FedGIE
Analytical Layer-wise Decomposition with Moore-Penrose Pseudoinverse for Stable Gradient-free Federated Learning
Install / Use
/learn @AINetworkLab/FedGIEREADME
FedGIE:Analytical Layer-wise Decomposition with Moore-Penrose Pseudoinverse for Stable Gradient-free Federated Learning
FedGIE is a gradient-free federated learning framework. Each layer update is solved as a least-squares problem with a Moore–Penrose pseudoinverse, avoiding backpropagation and black-box gradient estimation. A top-down feedback projection plus a ReLU diagonal Jacobian correction stabilizes update directions under strong Non-IID data. The repository includes both MLP and CNN reference models and supports MNIST, Fashion-MNIST, and CIFAR-10.
All
.pysources are intentionally comment-free as requested.

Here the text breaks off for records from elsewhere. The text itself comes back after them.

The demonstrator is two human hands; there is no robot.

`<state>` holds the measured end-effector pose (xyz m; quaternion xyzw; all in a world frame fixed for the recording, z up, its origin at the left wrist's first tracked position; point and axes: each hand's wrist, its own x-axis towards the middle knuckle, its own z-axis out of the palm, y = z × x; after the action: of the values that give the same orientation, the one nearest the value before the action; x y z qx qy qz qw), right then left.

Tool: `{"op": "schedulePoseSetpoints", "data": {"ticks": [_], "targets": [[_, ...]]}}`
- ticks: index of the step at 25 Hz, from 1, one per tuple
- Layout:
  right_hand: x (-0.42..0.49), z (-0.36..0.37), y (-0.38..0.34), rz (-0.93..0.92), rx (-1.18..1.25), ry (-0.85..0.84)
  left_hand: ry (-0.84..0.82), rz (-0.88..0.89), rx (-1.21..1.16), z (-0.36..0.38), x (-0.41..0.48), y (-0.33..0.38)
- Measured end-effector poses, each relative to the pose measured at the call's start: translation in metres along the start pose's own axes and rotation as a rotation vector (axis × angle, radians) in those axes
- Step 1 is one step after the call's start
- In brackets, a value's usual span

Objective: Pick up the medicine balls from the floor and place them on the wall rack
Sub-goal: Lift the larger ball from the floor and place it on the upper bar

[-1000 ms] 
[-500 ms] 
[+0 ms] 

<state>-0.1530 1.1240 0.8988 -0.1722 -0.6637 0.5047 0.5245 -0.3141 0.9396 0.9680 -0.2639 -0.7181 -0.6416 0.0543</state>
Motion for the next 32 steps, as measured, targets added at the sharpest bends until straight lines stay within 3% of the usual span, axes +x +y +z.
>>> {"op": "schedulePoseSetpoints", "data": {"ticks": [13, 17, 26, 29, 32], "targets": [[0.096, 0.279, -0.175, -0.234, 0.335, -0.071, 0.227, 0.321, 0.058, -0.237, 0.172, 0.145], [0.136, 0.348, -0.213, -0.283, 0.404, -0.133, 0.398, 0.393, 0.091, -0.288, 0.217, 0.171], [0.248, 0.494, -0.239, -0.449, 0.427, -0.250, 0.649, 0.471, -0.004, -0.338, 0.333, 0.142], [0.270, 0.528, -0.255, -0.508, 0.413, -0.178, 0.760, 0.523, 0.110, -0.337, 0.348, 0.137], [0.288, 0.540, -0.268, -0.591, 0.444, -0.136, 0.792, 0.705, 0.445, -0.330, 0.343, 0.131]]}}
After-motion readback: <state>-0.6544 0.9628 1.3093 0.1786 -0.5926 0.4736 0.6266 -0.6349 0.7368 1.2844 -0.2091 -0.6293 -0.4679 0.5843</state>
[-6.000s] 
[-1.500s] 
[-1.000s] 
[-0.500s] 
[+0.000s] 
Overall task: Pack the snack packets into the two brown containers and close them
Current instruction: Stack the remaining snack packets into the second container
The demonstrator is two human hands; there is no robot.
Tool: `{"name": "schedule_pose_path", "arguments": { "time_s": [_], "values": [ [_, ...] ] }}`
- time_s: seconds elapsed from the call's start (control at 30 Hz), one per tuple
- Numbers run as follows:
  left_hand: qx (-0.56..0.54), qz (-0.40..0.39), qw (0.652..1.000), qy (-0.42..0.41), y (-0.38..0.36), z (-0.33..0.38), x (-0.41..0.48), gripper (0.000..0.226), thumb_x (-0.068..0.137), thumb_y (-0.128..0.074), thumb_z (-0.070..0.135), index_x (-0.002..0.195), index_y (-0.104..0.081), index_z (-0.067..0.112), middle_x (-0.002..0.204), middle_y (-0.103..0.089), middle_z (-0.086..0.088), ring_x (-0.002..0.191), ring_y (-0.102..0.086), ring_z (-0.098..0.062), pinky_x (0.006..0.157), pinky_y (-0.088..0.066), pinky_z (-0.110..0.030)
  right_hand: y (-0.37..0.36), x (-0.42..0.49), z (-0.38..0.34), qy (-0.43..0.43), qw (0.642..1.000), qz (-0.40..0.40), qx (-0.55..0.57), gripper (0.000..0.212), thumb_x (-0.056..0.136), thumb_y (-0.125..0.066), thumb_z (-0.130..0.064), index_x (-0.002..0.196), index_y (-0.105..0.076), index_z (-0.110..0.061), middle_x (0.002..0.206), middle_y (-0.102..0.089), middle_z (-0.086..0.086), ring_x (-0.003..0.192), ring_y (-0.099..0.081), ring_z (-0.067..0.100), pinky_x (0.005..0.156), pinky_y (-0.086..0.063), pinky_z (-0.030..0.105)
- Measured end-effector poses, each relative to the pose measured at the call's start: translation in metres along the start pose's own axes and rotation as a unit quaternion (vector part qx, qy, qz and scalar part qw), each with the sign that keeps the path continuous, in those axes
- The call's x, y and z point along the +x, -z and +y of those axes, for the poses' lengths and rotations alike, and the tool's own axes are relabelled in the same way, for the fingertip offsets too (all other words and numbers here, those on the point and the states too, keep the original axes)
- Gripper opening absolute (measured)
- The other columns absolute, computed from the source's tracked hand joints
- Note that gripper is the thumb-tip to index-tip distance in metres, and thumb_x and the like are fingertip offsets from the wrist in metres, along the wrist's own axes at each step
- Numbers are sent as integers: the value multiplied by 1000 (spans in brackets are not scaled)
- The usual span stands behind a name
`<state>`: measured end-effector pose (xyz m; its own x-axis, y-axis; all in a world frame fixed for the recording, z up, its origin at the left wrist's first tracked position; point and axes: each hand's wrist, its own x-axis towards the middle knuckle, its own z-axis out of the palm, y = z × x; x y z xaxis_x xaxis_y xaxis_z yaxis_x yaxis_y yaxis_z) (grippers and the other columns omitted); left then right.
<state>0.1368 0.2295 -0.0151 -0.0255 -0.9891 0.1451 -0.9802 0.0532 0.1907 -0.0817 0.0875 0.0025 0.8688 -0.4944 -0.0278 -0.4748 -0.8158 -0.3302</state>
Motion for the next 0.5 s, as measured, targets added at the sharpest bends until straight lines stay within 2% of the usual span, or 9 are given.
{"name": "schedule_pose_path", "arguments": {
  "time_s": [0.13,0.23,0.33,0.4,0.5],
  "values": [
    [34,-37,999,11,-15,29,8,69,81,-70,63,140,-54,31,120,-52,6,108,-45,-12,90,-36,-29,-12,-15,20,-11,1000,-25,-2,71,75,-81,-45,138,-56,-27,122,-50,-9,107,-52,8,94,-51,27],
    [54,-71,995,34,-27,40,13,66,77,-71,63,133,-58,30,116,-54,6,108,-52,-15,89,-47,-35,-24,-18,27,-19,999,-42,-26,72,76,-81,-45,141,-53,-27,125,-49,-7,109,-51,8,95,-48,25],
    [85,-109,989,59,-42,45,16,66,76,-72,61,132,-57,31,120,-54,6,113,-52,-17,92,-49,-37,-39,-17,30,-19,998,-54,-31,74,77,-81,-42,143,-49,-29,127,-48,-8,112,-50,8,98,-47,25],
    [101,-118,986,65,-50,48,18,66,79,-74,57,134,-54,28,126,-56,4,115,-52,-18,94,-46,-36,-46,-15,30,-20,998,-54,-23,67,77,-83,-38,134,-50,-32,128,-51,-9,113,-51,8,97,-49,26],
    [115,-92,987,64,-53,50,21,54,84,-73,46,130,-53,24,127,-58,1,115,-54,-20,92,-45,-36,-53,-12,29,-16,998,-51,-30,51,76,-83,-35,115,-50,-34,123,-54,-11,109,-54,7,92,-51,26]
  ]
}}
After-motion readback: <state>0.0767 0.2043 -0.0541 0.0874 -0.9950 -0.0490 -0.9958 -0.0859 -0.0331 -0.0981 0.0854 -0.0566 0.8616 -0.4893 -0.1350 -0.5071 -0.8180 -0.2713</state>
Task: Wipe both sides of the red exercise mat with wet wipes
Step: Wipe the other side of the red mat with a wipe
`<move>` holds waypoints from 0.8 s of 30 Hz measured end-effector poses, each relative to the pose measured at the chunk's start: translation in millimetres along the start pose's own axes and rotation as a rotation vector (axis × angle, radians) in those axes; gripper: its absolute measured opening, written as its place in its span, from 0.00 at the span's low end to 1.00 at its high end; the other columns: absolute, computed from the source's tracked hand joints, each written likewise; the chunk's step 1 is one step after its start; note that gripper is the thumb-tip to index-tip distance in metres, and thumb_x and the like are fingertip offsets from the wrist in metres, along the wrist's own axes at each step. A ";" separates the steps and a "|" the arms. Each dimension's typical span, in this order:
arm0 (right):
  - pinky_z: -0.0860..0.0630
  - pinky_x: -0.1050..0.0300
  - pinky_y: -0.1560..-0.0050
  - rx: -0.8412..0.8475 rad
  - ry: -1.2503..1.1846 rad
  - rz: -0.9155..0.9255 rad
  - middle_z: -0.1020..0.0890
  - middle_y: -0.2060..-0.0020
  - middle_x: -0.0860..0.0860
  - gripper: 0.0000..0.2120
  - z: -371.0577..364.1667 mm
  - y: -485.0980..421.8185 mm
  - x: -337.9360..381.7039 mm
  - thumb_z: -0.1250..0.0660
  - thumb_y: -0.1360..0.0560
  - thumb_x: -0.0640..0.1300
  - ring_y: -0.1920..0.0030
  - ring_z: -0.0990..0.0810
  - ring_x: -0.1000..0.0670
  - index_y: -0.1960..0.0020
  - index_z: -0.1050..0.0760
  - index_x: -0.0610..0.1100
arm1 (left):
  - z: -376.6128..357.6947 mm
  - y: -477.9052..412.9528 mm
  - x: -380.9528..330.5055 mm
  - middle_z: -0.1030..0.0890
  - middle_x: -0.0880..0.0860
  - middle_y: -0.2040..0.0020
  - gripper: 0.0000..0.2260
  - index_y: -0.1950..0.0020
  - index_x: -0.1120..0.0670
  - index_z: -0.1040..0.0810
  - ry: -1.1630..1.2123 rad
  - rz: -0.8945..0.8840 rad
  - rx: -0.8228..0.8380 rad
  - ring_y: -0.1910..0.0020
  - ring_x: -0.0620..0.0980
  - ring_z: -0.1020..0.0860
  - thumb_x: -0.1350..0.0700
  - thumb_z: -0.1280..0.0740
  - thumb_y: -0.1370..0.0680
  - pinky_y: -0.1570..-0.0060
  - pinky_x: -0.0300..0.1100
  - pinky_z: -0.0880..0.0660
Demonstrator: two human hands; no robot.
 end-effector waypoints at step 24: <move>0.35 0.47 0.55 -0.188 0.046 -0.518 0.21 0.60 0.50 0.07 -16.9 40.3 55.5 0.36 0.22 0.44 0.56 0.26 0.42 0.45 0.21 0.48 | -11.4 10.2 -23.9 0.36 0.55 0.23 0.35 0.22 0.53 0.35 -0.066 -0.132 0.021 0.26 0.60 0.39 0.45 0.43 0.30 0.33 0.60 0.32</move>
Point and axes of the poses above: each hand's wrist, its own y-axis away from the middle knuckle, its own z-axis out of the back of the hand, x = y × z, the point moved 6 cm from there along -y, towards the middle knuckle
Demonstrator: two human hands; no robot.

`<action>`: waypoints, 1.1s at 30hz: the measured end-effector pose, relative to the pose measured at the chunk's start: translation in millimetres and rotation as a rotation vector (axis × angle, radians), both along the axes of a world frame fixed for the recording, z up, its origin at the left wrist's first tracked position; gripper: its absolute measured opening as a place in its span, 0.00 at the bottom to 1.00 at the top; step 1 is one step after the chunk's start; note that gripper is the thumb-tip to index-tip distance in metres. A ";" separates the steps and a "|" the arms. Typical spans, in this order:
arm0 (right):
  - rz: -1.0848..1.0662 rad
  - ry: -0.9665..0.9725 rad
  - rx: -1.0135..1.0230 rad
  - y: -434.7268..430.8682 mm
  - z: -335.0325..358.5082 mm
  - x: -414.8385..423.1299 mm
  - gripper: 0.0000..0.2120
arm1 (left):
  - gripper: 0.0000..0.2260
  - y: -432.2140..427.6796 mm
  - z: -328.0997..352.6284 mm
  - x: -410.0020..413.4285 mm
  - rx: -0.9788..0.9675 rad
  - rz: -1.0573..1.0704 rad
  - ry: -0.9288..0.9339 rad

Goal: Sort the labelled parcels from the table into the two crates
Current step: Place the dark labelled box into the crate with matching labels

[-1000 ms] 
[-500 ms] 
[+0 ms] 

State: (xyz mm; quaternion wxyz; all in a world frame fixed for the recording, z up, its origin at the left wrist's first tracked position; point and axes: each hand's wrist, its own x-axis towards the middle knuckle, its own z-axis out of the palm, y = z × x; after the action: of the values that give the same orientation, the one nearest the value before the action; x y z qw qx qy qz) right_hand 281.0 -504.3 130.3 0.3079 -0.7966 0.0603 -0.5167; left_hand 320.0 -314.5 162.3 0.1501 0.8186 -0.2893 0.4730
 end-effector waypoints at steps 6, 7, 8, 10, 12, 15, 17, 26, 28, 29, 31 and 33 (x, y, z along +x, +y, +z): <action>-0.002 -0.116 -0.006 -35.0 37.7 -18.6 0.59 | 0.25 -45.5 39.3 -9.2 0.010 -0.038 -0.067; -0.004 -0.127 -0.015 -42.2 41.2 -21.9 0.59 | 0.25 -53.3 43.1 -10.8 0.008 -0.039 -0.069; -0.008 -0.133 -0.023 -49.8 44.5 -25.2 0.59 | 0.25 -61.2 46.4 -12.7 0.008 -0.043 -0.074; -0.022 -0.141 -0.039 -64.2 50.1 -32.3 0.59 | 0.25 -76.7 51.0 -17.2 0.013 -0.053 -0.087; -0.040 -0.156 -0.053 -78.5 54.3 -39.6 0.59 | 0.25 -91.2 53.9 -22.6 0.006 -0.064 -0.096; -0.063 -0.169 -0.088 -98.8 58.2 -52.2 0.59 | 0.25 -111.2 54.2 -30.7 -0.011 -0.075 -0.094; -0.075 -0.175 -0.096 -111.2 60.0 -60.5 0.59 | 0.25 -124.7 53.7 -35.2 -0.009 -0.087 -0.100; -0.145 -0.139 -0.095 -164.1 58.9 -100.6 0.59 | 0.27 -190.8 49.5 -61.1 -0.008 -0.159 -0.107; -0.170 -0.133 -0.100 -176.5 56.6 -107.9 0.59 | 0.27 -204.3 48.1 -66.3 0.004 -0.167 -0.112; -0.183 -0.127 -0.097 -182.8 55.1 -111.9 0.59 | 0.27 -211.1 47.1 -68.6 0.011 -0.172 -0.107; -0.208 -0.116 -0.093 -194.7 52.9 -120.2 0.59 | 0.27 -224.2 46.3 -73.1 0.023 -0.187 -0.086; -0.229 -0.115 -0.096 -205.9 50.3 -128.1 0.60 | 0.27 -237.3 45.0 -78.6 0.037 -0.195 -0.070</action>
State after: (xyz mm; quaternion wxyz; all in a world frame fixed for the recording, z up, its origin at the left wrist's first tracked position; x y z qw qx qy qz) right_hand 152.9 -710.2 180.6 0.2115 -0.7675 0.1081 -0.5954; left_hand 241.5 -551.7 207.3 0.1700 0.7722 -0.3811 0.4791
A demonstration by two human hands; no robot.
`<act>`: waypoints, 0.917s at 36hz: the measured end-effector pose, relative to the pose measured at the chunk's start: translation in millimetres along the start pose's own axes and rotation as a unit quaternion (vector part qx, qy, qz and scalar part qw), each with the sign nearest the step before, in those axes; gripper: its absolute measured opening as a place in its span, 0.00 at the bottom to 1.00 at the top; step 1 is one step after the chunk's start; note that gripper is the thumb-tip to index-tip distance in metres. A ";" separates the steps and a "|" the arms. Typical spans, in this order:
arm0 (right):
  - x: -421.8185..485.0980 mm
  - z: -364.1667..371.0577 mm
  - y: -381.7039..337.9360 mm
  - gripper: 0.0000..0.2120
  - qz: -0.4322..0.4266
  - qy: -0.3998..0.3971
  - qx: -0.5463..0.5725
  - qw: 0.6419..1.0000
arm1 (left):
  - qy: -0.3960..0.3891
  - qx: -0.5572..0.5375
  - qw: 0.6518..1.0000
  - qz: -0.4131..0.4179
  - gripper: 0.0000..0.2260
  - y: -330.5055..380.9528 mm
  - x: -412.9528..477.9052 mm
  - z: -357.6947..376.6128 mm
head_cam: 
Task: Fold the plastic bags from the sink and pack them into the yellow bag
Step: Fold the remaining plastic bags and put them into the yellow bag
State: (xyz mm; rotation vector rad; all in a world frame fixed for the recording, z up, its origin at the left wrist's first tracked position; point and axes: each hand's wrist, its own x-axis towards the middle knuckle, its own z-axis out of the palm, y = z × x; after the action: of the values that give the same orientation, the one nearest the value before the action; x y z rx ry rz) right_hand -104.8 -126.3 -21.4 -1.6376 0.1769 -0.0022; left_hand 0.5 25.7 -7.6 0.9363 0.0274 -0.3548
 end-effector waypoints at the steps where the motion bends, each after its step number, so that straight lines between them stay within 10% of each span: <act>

Manuscript status: This work has been accepted for publication in Science China Information Sciences.
✨ Features
- Closed-form per-layer updates (weights & bias via least squares with pseudoinverse).
- Top-down feedback projection to supervise lower layers without gradients.
- Activation-aware correction (diagonal Jacobian for ReLU).
- CNN support using
unfold/foldto linearize convolutions for closed-form solutions. - Federated training loop with broadcast + parameter averaging.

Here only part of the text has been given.